Task instructions:
Could you set down the records below exactly as they are, with no pictures?

Records from a dataset:
____

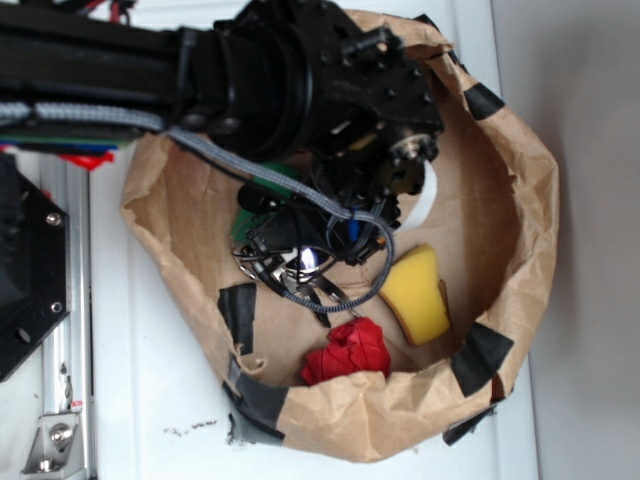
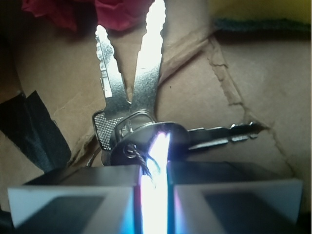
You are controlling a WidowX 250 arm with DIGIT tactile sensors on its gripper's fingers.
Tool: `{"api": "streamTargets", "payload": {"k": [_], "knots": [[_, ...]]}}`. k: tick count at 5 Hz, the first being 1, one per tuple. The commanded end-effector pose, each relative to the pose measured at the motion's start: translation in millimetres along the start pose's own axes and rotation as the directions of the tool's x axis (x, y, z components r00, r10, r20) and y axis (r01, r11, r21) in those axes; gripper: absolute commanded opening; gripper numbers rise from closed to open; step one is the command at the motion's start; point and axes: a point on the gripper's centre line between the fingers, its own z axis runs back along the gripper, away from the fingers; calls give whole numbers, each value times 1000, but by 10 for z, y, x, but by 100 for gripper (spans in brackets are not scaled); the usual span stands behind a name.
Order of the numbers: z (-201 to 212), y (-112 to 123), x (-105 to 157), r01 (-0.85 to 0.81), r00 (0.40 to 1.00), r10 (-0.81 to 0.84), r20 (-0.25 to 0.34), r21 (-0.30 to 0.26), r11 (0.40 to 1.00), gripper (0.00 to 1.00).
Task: Grab the silver keys.
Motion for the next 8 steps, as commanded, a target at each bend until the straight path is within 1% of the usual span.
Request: {"api": "streamTargets", "payload": {"k": [1,3,4,5,6,7,8], "knots": [[1105,-141,45,-188,943,192,273,-38,981,0],[1114,-158,77,-227,941,209,267,38,973,0],[1123,-165,75,-227,941,209,267,36,973,0],[1056,-134,82,-226,945,204,255,61,972,0],[949,-43,92,-238,950,213,227,89,967,0],[833,30,131,-263,947,235,220,106,959,100],[706,-129,207,-232,948,202,246,99,968,100]]}}
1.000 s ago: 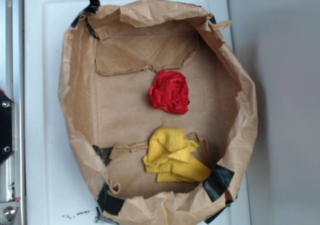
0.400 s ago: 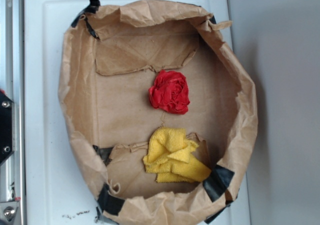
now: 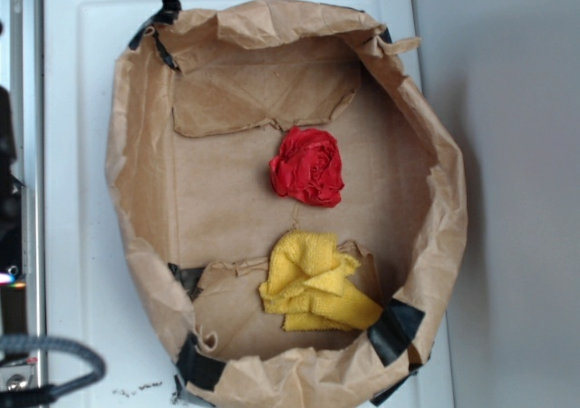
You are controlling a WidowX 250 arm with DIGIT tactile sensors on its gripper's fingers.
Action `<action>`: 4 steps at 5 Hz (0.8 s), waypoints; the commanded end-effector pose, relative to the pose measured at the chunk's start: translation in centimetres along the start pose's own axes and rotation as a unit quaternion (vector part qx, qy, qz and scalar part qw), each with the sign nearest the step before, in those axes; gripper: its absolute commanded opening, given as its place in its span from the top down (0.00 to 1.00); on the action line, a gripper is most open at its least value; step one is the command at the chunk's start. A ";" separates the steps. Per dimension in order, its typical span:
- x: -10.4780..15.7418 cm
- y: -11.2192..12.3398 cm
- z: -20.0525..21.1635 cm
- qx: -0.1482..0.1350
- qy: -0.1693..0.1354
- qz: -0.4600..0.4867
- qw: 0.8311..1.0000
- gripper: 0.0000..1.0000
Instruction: Grab the yellow cloth.
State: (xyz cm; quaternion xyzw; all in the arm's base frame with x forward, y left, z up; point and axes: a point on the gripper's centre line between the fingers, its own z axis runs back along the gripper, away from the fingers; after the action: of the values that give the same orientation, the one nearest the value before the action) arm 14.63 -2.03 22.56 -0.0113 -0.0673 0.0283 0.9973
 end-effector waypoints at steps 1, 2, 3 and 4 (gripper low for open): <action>0.6 0.3 1.0 -0.001 -0.020 0.011 1.000 0.00; 0.6 0.3 1.0 -0.001 -0.020 0.011 1.000 0.00; 2.1 1.0 -0.9 0.007 -0.027 0.011 1.000 0.00; 4.4 2.3 -3.4 0.016 -0.021 0.026 0.999 0.00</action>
State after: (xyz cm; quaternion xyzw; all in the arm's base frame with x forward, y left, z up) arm 19.09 -0.13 18.88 0.0018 -0.0700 0.0438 0.9966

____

Your response:
You are controlling a WidowX 250 arm with DIGIT tactile sensors on its gripper's fingers.
Tool: `{"api": "streamTargets", "payload": {"k": [_], "knots": [[_, ...]]}}`. k: tick count at 5 Hz, the first being 1, one per tuple. The commanded end-effector pose, each relative to the pose measured at the motion's start: translation in millimetres along the start pose's own axes and rotation as the directions of the tool's x axis (x, y, z components r00, r10, r20) and y axis (r01, r11, r21) in those axes; gripper: absolute commanded opening; gripper numbers rise from closed to open; step one is the command at the motion's start; point and axes: a point on the gripper's centre line between the fingers, its own z axis runs back along the gripper, away from the fingers; calls give whole numbers, each value times 1000, but by 10 for z, y, x, but by 100 for gripper (spans in brackets are not scaled); the usual span stands behind a name.
Order of the numbers: z (-201 to 212), y (-112 to 123), x (-105 to 157), r01 (-0.85 to 0.81), r00 (0.40 to 1.00), r10 (-0.81 to 0.84), r20 (-0.25 to 0.34), r21 (-0.30 to 0.26), r11 (0.40 to 1.00), gripper (0.00 to 1.00).
Task: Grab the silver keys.
Motion for the next 8 steps, as commanded, a target at each bend until the straight path is within 1% of the usual span.
Request: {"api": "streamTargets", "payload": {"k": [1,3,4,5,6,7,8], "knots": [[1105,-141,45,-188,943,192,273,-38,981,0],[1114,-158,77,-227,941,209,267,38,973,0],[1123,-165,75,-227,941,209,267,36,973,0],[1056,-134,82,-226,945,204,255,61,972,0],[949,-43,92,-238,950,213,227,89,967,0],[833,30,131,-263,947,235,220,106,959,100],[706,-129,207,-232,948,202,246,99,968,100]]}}
1.000 s ago: 
0.400 s ago: 
now: 
You are controlling a WidowX 250 arm with DIGIT tactile sensors on its gripper's fingers.
Action `<action>`: 4 steps at 5 Hz (0.8 s), waypoints; the commanded end-effector pose, relative to the pose measured at the chunk's start: translation in centimetres along the start pose's own axes and rotation as a unit quaternion (vector part qx, qy, qz and scalar part qw), each with the sign nearest the step before, in those axes; gripper: its absolute commanded opening, given as its place in its span from the top down (0.00 to 1.00); on the action line, a gripper is most open at its least value; step one is the command at the chunk's start. A ";" separates the steps. Per dimension in order, its typical span:
- x: -10.4780..15.7418 cm
- y: -11.2192..12.3398 cm
- z: -20.0525..21.1635 cm
- qx: -0.1482..0.1350
- qy: -0.1693..0.1354
- qz: -0.4600..0.4867
- qw: 0.8311..1.0000
- gripper: 0.0000..1.0000
Instruction: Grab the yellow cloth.
State: (xyz cm; quaternion xyzw; all in the arm's base frame with x forward, y left, z up; point and axes: a point on the gripper's centre line between the fingers, its own z axis runs back along the gripper, away from the fingers; after the action: of the values that give the same orientation, the one nearest the value before the action) arm 14.63 -2.03 22.56 -0.0113 -0.0673 0.0283 0.9973
 end-effector waypoints at steps 1, 2, 3 and 4 (gripper low for open): <action>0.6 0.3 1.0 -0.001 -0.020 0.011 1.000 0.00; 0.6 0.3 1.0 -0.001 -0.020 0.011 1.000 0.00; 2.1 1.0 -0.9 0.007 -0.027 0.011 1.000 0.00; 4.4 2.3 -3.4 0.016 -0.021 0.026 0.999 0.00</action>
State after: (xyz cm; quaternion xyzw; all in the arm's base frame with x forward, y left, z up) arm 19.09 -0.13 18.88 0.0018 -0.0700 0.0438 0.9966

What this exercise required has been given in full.